↓↓↓

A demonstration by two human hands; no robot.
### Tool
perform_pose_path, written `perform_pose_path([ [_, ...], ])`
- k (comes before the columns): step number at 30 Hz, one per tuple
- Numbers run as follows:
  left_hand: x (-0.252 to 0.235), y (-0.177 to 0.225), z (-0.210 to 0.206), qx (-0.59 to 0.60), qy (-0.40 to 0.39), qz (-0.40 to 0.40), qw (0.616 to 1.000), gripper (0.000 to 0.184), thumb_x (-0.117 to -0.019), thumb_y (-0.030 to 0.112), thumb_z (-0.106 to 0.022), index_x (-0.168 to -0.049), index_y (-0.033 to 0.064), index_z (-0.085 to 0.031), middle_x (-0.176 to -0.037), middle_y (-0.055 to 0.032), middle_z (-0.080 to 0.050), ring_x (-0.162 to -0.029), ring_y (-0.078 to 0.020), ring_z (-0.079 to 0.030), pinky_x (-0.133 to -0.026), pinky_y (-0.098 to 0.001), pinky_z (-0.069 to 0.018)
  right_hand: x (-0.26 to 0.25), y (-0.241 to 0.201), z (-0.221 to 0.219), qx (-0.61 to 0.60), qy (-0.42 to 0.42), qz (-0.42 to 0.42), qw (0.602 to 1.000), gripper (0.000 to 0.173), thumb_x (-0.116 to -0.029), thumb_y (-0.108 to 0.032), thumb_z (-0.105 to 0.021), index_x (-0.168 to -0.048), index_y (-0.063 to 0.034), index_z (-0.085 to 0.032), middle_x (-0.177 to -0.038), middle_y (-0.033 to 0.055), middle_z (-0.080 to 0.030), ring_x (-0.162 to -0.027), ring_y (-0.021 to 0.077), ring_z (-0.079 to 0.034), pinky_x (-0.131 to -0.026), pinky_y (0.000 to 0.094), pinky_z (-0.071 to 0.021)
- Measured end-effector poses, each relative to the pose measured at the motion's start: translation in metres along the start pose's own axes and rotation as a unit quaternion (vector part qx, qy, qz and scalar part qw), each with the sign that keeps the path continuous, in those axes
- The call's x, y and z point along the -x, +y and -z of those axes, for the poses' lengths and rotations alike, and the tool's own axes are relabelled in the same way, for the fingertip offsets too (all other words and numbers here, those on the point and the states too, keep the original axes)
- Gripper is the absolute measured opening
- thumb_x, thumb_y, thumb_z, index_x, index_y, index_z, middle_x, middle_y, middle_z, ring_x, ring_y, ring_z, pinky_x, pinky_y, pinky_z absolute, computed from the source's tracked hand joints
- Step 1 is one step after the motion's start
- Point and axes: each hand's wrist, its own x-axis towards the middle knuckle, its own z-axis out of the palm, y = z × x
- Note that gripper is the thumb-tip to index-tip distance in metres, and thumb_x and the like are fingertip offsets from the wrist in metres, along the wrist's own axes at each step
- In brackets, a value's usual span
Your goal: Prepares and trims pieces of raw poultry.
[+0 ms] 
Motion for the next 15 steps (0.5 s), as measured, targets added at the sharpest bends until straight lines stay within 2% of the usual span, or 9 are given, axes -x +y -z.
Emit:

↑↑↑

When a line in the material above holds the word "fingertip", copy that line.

- The call's x, y and z point along the -x, +y and -z of those axes, for the poses' lengths and rotations alike, and the tool's own axes are relabelled in the same way, for the fingertip offsets too (all other words and numbers here, those on the point and the states too, keep the original axes)
- Note that gripper is the thumb-tip to index-tip distance in metres, and thumb_x and the like are fingertip offsets from the wrist in metres, along the wrist's own axes at each step

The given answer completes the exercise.